## Problem
Your reply should hold every record exactly as given, with no pictures in it.

*** Information supplied Section Begins ***

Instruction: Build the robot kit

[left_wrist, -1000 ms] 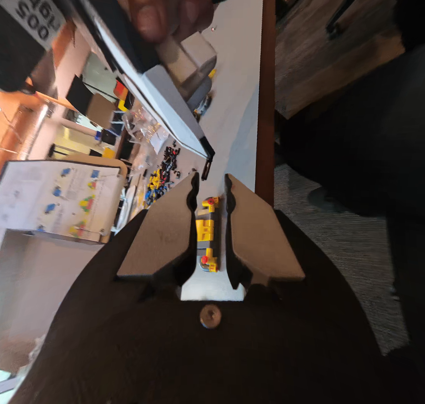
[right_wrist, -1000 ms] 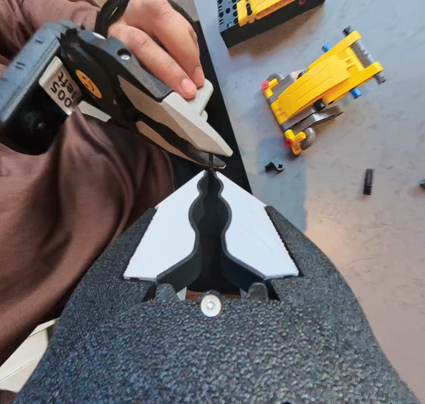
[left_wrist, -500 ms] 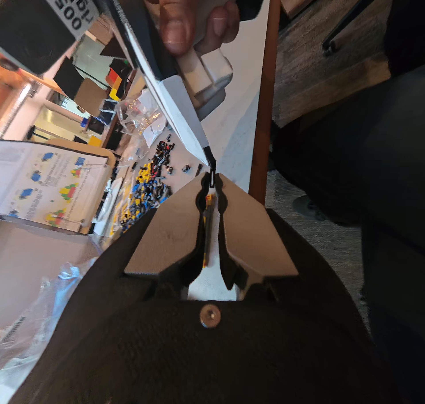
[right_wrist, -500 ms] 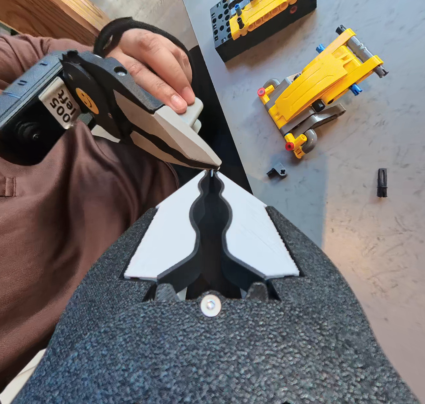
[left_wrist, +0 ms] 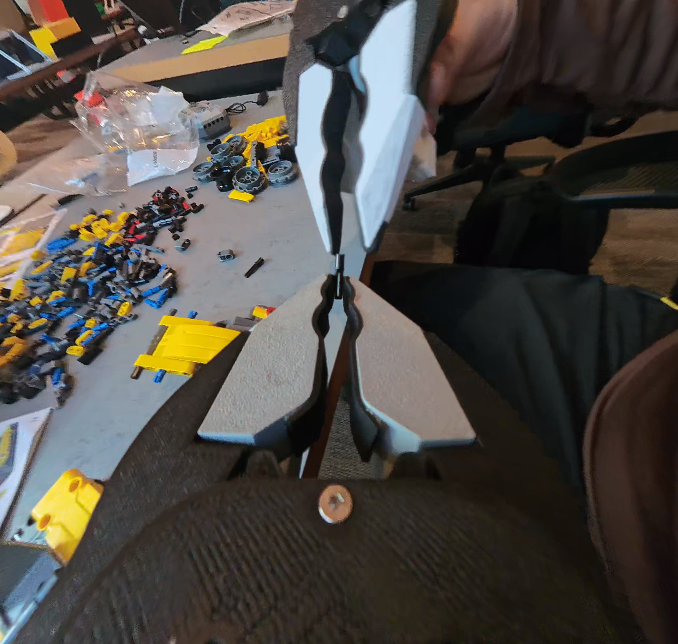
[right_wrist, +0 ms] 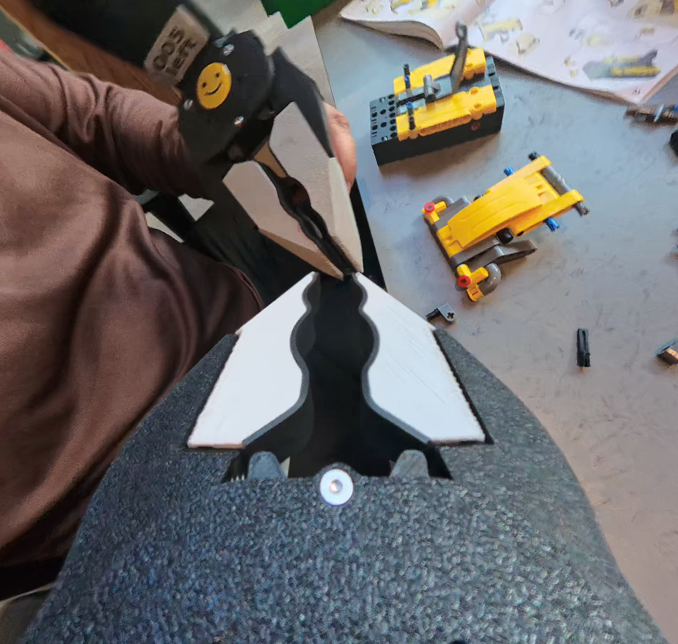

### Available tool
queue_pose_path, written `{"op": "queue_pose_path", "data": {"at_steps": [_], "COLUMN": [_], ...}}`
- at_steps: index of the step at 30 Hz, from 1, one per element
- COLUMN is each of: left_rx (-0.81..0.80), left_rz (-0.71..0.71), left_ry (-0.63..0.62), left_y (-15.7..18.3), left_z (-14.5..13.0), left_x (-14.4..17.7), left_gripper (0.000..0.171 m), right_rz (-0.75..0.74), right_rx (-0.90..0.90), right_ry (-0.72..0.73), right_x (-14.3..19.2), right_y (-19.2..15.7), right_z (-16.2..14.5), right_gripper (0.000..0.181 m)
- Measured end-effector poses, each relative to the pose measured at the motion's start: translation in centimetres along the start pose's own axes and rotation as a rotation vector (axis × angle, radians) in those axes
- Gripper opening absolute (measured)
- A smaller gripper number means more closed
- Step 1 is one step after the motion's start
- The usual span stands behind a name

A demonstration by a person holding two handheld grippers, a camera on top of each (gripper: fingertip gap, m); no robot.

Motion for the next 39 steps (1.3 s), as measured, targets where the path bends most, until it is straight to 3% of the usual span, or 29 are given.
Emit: {"op": "queue_pose_path", "data": {"at_steps": [5,13,23,39], "left_rx": [0.066,0.063,0.085,0.136], "left_rz": [-0.036,-0.158,-0.204,-0.211], "left_ry": [0.029,0.162,0.284,0.315], "left_y": [0.3,2.0,2.6,2.6], "left_z": [0.2,1.4,2.8,3.2], "left_x": [0.4,1.1,2.1,2.4], "left_gripper": [0.002,0.003,0.002,0.003], "right_rz": [-0.164,-0.066,-0.020,-0.030], "right_rx": [0.214,0.392,0.427,0.470], "right_ry": [0.041,0.119,0.164,0.177], "right_x": [0.5,0.9,0.7,0.2], "right_y": [0.2,-2.6,-3.7,-4.1], "right_z": [-0.8,0.6,1.3,1.5], "right_gripper": [0.012,0.009,0.006,0.001]}}
Point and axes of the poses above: each gripper's, where its closed fingertips meet, x back along the fingers, z out of its top, y = z × x across the jaws, the point moved 2 cm from there along x, back along the fingers, and after that the axes turned 5 degrees about y, right-handed, at the moved point
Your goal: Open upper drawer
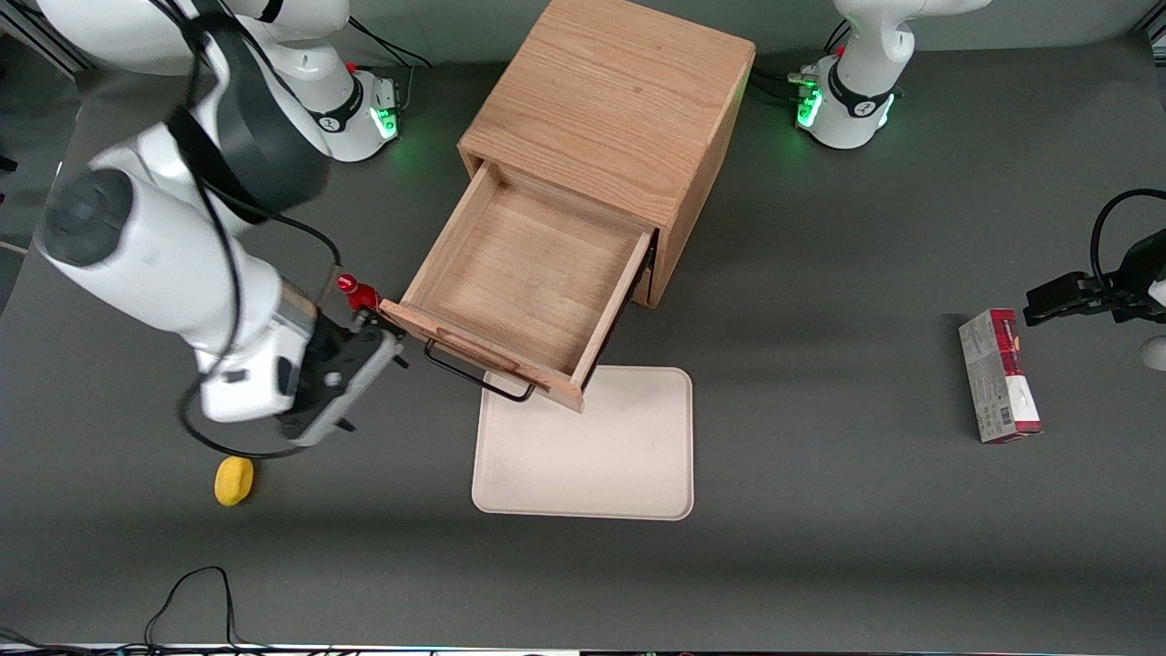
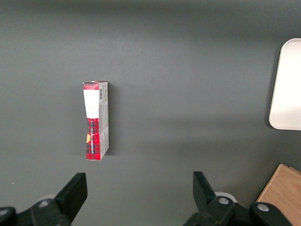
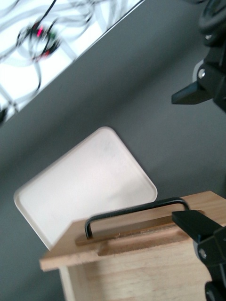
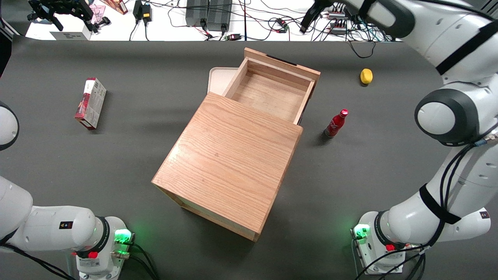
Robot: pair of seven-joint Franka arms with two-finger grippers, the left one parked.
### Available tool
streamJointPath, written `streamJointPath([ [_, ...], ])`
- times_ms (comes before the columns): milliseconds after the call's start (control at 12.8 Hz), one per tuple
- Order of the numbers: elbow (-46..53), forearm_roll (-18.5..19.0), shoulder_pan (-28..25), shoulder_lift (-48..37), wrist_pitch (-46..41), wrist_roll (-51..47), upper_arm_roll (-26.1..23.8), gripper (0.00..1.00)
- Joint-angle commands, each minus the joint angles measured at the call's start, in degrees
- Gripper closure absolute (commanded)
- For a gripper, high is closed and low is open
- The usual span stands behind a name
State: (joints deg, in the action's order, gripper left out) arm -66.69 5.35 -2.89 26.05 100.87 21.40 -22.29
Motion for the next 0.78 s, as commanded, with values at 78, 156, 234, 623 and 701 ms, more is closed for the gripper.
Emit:
streamJointPath([
  [78,-13.68,-1.66,0.08,-15.1,-6.82,-13.91,7.06,0.0],
  [156,-19.91,-2.97,-0.01,-19.94,-6.65,-18.28,8.91,0.0],
  [234,-26.24,-5.16,-0.01,-25.03,-6.22,-22.68,10.85,0.0],
  [623,-44.2,-8.51,-0.1,-41.23,-5.95,-24.57,19.03,0.0],
  [701,-46.32,-8.52,-0.1,-42.99,-5.34,-24.57,20.61,0.0],
])
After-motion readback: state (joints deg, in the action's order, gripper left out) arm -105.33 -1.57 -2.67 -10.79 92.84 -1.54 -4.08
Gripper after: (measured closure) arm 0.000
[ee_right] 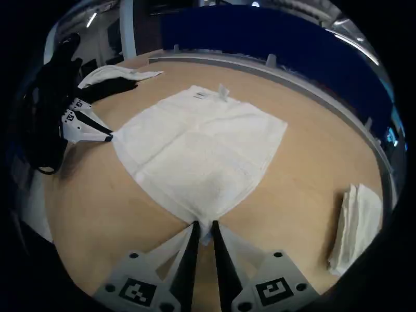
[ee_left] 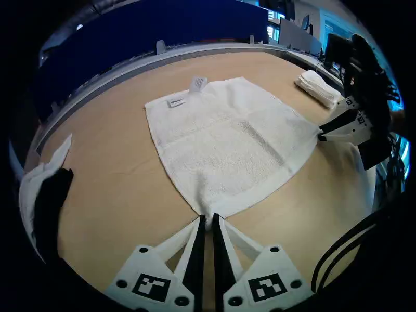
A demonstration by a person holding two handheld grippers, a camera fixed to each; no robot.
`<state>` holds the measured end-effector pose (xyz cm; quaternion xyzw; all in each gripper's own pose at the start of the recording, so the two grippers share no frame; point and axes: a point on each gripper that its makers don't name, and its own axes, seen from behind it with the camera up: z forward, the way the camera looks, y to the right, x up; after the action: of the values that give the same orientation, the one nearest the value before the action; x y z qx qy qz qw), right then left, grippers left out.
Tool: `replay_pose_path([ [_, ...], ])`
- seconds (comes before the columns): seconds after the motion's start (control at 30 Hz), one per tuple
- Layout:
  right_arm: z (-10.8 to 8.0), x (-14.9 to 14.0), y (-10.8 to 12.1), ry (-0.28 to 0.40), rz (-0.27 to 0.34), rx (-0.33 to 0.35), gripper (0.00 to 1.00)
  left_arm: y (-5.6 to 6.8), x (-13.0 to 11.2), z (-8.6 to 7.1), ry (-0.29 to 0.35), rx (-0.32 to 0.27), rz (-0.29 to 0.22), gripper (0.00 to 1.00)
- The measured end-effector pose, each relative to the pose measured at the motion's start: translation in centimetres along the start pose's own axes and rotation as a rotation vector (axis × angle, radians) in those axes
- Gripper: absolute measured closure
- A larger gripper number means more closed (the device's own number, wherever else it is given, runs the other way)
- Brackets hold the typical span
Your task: Fold towel
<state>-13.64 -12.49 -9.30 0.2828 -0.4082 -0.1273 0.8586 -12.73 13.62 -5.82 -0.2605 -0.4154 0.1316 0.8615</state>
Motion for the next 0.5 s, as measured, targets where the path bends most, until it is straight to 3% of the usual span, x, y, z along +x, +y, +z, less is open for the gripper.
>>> replay_pose_path([
  [0.27,-0.3,1.0,0.2,0.02,-0.005,-0.006,0.82,0.0,0.4,-0.6,0.014,0.01,-0.014,0.91],
  [0.5,-1.6,2.9,0.5,0.059,-0.009,-0.021,0.82,-0.1,1.6,-2.2,0.04,0.031,-0.033,0.91],
])
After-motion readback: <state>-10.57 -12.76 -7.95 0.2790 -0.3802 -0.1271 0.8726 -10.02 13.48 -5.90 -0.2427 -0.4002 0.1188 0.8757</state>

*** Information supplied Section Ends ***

## The completed task
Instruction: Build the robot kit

[left_wrist, -1000 ms] 
[right_wrist, -1000 ms] 
[left_wrist, -500 ms] 
[right_wrist, -500 ms] 
[left_wrist, +0 ms] 
[right_wrist, +0 ms] 

### Available tool
queue_pose_path, written `{"op": "queue_pose_path", "data": {"at_steps": [_], "COLUMN": [_], ...}}`
- at_steps: index of the step at 30 Hz, from 1, one per element
- COLUMN is each of: left_rx (-0.81..0.80), left_rz (-0.71..0.71), left_ry (-0.63..0.62), left_y (-15.7..18.3), left_z (-14.5..13.0), left_x (-14.4..17.7), left_gripper (0.000..0.171 m), right_rz (-0.75..0.74), right_rx (-0.90..0.90), right_ry (-0.72..0.73), right_x (-14.3..19.2), right_y (-19.2..15.7), right_z (-16.2..14.5), right_gripper (0.000..0.181 m)
- Measured end-effector poses, each relative to the pose measured at the motion's start: translation in centimetres along the start pose's own axes and rotation as a rotation vector (axis × angle, radians) in those axes
- Gripper opening absolute (measured)
- A smaller gripper number means more closed
- Step 1 is one step after the motion's start
- The usual span stands behind a name

A demonstration by a person holding two handheld grippers, a camera on top of each (gripper: fingertip gap, m); no robot.

Motion for the next 39 steps (1.3 s), as measured, targets where the path bends most, until it is straight to 3% of the usual span, or 29 are given.
Emit: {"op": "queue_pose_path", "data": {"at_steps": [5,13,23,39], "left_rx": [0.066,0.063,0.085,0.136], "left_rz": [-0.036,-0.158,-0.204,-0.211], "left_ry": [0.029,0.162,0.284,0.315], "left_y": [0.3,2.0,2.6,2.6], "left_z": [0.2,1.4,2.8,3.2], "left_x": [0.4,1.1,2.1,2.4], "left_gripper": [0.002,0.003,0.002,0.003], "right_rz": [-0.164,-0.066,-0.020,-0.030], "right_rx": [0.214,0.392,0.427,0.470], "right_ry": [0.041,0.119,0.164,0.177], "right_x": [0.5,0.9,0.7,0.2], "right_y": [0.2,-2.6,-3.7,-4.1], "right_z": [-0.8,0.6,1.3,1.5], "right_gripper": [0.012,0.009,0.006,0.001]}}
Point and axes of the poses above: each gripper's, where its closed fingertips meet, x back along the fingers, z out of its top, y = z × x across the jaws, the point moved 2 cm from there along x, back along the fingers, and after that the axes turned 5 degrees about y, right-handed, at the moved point
Your goal: Open upper drawer
Robot: pair of seven-joint Franka arms with two-finger grippers, the left one parked.
### Available tool
streamJointPath, written `streamJointPath([ [_, ...], ])`
- times_ms (comes before the columns): milliseconds after the call's start (control at 12.8 Hz), one per tuple
- Order of the numbers: elbow (-46..53), forearm_roll (-18.5..19.0), shoulder_pan (-28..25), shoulder_lift (-48..37), wrist_pitch (-46..41), wrist_roll (-51..47), upper_arm_roll (-26.1..23.8), gripper (0.00..1.00)
- Joint-angle commands, each minus the joint angles measured at the call's start, in degrees
- Gripper closure absolute (commanded)
- For a gripper, high is closed and low is open
- The usual span stands behind a name
State: (joints deg, in the action's order, gripper left out) arm -66.69 5.35 -2.89 26.05 100.87 21.40 -22.29
Motion for the next 0.78 s, as commanded, with values at 78, 156, 234, 623 and 701 ms, more is closed for the gripper.
Emit:
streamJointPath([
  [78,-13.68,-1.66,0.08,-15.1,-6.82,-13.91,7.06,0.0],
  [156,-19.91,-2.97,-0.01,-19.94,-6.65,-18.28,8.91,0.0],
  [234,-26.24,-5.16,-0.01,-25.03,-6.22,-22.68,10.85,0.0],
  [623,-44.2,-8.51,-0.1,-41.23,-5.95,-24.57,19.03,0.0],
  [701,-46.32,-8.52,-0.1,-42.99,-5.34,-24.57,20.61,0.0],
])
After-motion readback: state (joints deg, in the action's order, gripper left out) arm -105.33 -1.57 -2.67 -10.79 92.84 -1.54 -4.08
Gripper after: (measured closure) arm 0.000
[ee_right] 
[ee_left] 
A demonstration by a person holding two handheld grippers, a camera fixed to each; no robot.
`<state>` holds the measured end-effector pose (xyz cm; quaternion xyzw; all in each gripper's own pose at the start of the recording, so the two grippers share no frame; point and axes: a point on each gripper that its makers don't name, and its own axes, seen from behind it with the camera up: z forward, the way the camera looks, y to the right, x up; after the action: of the values that give the same orientation, the one nearest the value before the action; x y z qx qy qz qw), right then left, grippers left out.
Tool: `replay_pose_path([ [_, ...], ])`
- seconds (comes before the columns): seconds after the motion's start (control at 30 Hz), one per tuple
- Layout:
  right_arm: z (-10.8 to 8.0), x (-14.9 to 14.0), y (-10.8 to 12.1), ry (-0.28 to 0.40), rz (-0.27 to 0.34), rx (-0.33 to 0.35), gripper (0.00 to 1.00)
  left_arm: y (-5.6 to 6.8), x (-13.0 to 11.2), z (-8.6 to 7.1), ry (-0.29 to 0.35), rx (-0.32 to 0.27), rz (-0.29 to 0.22), gripper (0.00 to 1.00)
- The measured end-effector pose, each relative to the pose measured at the motion's start: translation in centimetres along the start pose's own axes and rotation as a rotation vector (axis × angle, radians) in those axes
- Gripper: absolute measured closure
- A larger gripper number means more closed (the device's own number, wherever else it is given, runs the other way)
- Brackets hold the typical span
Your task: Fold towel
<state>-13.64 -12.49 -9.30 0.2828 -0.4082 -0.1273 0.8586 -12.73 13.62 -5.82 -0.2605 -0.4154 0.1316 0.8615</state>
Motion for the next 0.5 s, as measured, targets where the path bends most, until it is straight to 3% of the usual span, x, y, z along +x, +y, +z, less is open for the gripper.
>>> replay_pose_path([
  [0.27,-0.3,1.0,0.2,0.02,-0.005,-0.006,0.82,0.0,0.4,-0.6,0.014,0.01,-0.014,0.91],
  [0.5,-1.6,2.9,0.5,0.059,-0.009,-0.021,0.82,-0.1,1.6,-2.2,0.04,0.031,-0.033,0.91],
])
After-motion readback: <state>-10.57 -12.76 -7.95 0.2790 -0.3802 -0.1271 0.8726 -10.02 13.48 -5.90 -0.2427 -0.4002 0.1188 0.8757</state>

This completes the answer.